● **YOUR TASK**
In the data that follows, find each line containing "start" and copy it.

● **COLLECTED MATERIAL**
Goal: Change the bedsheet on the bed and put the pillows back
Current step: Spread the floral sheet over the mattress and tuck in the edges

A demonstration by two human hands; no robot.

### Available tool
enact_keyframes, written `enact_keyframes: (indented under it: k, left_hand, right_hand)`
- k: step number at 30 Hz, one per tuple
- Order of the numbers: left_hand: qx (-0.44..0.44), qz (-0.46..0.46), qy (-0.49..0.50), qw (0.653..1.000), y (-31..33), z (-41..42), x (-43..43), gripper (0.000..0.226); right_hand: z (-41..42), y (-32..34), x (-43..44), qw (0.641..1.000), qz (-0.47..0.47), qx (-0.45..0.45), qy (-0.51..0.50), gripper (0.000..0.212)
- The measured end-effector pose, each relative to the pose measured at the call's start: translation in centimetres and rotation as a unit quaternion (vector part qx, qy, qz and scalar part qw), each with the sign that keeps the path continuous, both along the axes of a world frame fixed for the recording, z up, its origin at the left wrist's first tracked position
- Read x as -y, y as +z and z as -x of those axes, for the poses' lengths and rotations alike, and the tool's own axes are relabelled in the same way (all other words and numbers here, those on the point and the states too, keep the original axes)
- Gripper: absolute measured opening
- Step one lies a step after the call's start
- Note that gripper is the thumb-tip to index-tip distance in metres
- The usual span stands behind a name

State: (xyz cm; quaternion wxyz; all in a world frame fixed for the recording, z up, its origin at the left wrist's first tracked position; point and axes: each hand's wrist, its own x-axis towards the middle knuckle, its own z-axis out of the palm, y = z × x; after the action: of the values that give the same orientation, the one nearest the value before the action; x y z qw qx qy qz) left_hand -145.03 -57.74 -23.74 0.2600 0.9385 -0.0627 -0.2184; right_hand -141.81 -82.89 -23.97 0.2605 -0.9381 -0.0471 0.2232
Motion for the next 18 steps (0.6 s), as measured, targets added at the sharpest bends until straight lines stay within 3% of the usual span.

● **WRITTEN ANSWER**
- The measured end-effector pose, each relative to the pose measured at the call's start: translation in centimetres and rotation as a unit quaternion (vector part qx, qy, qz and scalar part qw), each with the sign that keeps the path continuous, both along the axes of a world frame fixed for the recording, z up, its origin at the left wrist's first tracked position
- Step one lies a step after the call's start

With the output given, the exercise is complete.